The map does what it has to and is nothing particularly fancy or groundbreaking—see what I did there?—in design. But it is clear and communicates effectively the dramatic shifts in particular regions.
The more interesting part, along with what we looked at last week, is the ability to choose a particular county and see how it has trended since 1895 and compare that to the baseline, US-level average. Naturally, some counties have been warming faster, others slower. Philadelphia County, the entirety of the city, has warmed more than the US average, but thankfully less than the Northeast average as the article points out.
But, not to leave out Chicago as I did last week, Cook County, Illinois is right on line with the US average.
But the big cities on the West Coast look very unattractive.
The interactive piece does a nice job clearly focusing the user’s attention on the long run average through the coloured lines instead of focusing attention on the yearly deviations, which can vary significantly from year to year.
And for those Americans who are not familiar with Celsius, one degree Celsius equals approximately 1.8º Fahrenheit.
Overall this is a solid piece that continues to show just what future generations are going to have to fix.
Credit for the piece goes to Steven Mufson, Chris Mooney, Juliet Eilperin, John Muyskens, and Salwan Georges.
In Philadelphia, this summer has been warmer than average. But with most recent years being warmer than average, that might not mean much. However, a valid question is that with climate change, how much warmer will the city get on average? The BBC recently published an article that explored the temperature changes in cities around the world according to several different models for best to worst case scenarios.
It does a nice job via scrolling of showing how the averages work as a rolling average and the increase over time. It runs through each scenario, from best case to worst case, as a dotted line and then plots each in comparison to each other to show the range of possible outcomes.
I know that dark or black background is in style for big pieces. But I still do not love them. Thankfully the choice of these two colours work here. The dotted lines also work for showing the projections. And in the intermediate steps, not screencaptured, the previous projections go dark and only the current one is highlighted.
Thankfully the text boxes to the right capture the critical numbers: the actual projection numbers for the monthly average.

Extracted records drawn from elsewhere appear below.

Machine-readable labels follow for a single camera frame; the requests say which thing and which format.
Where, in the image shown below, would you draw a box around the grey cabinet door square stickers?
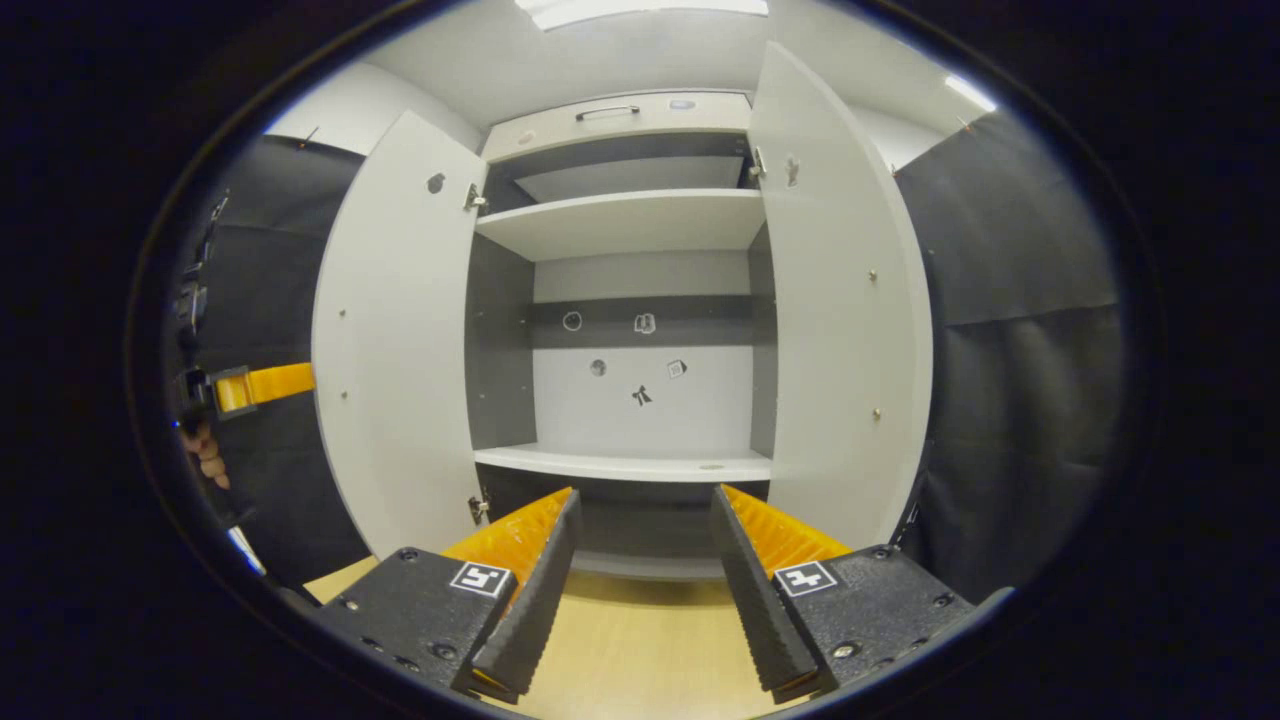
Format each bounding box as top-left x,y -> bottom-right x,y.
748,40 -> 936,551

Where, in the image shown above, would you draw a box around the long ceiling light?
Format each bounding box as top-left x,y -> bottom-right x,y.
515,0 -> 771,31

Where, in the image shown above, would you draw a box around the grey cabinet drawer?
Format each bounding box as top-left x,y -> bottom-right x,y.
482,92 -> 753,163

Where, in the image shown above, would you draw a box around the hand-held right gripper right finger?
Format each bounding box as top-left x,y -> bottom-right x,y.
708,484 -> 976,704

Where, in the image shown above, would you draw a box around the grey double-door shoe cabinet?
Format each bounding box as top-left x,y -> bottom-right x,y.
312,40 -> 936,583

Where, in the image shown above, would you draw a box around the white cabinet shelf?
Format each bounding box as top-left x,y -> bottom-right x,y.
473,443 -> 773,484
475,188 -> 766,263

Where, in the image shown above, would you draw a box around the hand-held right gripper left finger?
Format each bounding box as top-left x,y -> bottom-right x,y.
315,487 -> 583,704

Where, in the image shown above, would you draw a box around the grey cabinet door checkered sticker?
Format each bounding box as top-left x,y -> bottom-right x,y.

And they tie them to the lines via the colours used.
Not shown here are a few other elements of the piece. The top of the article starts with a spinning globe that shows how the average temperature across the globe has already changed. Spoiler: not well. While the spinning globe adds some interactivity to the article, it by definition cannot display the entire world all at once, like flat, two-dimensional projections do. This makes it difficult to see impacts across the globe simultaneously. A more standard projection map could have worked really well.
Lastly, the article closes with a few stories about specific locations and how these temperature increases will impact them. These use more illustrations and text. The exception, however, is a graphic of the Arctic that shows how summer sea ice coverage has collapsed over the last few decades.
Overall this is a strong piece that shows some global impacts while allowing the user to dive down into the more granular data and see the impact on some of the world’s largest cities.
Credit for the piece goes to BBC Visual and Data Journalism team.